On Fri, 11 Feb 2011, Martin Hewitt wrote:
To: CentOS mailing list centos@centos.org From: Martin Hewitt martin.hewitt@gmail.com Subject: Re: [CentOS] CentOS 5.5 Java Process Death
Hi Keith,
Interesting idea, I've built the Sun SDK on one server, and left the yum-installed version on the other, and have started the same java application on both servers with strace, so I'll see if there's any difference.
Thanks for all the help,
Well, it's not an idea Martin, it's what I've learnt by experience ;) . For example, the newer versions of Eclipse IDE will not work with GCJ. Please see this excerpt from the installation directory docs of Helios - Eclipse 3.6:
/eclipse/readme/readme_eclipse.html
3.1.2 General - GCJ
GCJ is an effort by the GCC team to provide an open source Java compiler and runtime environment to interpret Java bytecode.
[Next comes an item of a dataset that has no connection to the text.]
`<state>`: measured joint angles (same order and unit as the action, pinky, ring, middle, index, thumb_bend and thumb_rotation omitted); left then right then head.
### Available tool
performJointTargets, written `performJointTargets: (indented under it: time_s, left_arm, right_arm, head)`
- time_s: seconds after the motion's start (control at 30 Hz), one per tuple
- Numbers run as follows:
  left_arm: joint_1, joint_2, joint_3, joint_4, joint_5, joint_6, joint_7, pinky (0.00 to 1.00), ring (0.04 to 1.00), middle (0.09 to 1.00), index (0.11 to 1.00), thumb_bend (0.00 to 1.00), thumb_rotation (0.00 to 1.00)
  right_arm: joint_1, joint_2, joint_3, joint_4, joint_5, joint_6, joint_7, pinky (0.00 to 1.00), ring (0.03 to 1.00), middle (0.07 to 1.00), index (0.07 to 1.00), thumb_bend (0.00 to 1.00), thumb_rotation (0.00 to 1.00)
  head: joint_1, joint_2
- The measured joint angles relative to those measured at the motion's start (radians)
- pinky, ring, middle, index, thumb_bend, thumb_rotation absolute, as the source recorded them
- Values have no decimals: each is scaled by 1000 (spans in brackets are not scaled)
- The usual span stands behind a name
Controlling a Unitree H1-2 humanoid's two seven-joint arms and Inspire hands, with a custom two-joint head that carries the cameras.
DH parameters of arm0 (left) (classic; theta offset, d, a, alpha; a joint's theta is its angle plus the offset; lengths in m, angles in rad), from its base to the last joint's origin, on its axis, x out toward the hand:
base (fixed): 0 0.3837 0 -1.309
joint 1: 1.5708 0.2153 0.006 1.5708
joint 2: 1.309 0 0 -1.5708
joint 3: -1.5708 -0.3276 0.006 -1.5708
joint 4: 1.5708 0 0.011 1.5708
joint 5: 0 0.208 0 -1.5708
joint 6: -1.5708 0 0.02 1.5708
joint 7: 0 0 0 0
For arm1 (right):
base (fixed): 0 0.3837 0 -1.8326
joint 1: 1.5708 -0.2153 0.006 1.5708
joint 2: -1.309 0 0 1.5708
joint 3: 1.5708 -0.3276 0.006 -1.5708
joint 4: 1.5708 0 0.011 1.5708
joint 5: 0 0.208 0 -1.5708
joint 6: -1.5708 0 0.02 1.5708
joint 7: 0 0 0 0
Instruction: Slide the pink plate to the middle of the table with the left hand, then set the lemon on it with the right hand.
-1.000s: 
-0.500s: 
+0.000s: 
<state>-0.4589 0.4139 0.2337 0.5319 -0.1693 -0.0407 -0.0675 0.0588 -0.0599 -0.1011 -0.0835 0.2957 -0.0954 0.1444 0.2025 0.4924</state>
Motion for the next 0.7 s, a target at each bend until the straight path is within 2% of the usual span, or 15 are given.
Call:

Unfortunately, the GCJ runtime environment is not an environment that is often tested on by Eclipse developers.
The most common problems surrounding GCJ are:
* Eclipse does not start at all * Eclipse throws a 'java.lang.ClassNotFoundException: org.eclipse.core.runtime.Plugin' that can be found in the logs (located in workspace/.metadata/.log)
The workspace's log file is a good place to check to identify whether GCJ is being used or not. Every Eclipse log session is prepended with information about the runtime environment that was used to run Eclipse. The log may include something like the following:
java.fullversion=GNU libgcj 4.2.1 (Debian 4.2.1-5)
If Eclipse does start, one can check which runtime environment is being used to run Eclipse by going to Help > About Eclipse SDK
Installation
Details > Configuration. The About dialog itself can also provide other information, the build identifier can be of particular interest as it is tagged by some distributions. This allows the user to identify whether Eclipse was downloaded through the distribution's package management system or directly from the eclipse.org web site.
Eg: Build id: M20070212-1330 (Ubuntu version: 3.2.2-0ubuntu3)
The two most common workarounds are:
* download the Eclipse binary from eclipse.org directly * run Eclipse using an alternate Java runtime environment
To download Eclipse, try one of the links below:
* [40]http://www.eclipse.org/downloads/ * [41]http://download.eclipse.org/eclipse/downloads/
It is imperative that 64-bit builds are downloaded and used if a 64-bit Java runtime environment has been installed. Below are two sample tarball names of version 3.6.0 of the Eclipse SDK packaged for 32-bit and 64-bit processors.
eclipse-SDK-3.6-linux-gtk.tar.gz (32-bit) eclipse-SDK-3.6-linux-gtk-x86_64.tar.gz (64-bit)
To run Eclipse with an alternate Java runtime environment, the path to the Java virtual machine's binary must be identified. With an Eclipse installation from the distribution, altering the $PATH variable to include the path to the alternate Java runtime environment is often not enough as the Eclipse that Linux distributions package often performs a scan internally to pick up GCJ by itself whilst ignoring what's on the $PATH. An example of the terminal's output is shown below:
searching for compatible vm... testing /usr/lib/jvm/java-7-icedtea...not found testing /usr/lib/jvm/java-gcj...found
Once the path to the virtual machine's binary has been identified, try running Eclipse with the following command:
./eclipse -vm /path/to/jre/bin/java
For an actual example, it might look something like the following:
./eclipse -vm /usr/lib/jvm/sun-java-6/bin/java ./eclipse -vm /opt/sun-jdk-1.6.0.02/bin/java
If this seems to solve the problem, it is likely that the problem really was related to the use of GCJ as the Java runtime for running Eclipse. The eclipse.ini file located within Eclipse's folder can be altered to automatically pass this argument to Eclipse at startup...
I use the following from Sun's download website:
jdk-6u18-linux-i586-rpm.bin
The latest 32bit version is available from here:
http://www.oracle.com/technetwork/java/javase/install-linux-rpm-137089.html
I've noticed other JAVA applications do not work correctly either, on other vendor's java offerings. Which is the reason for grabbing the rpm.bin from Sun/Oracle and installing that.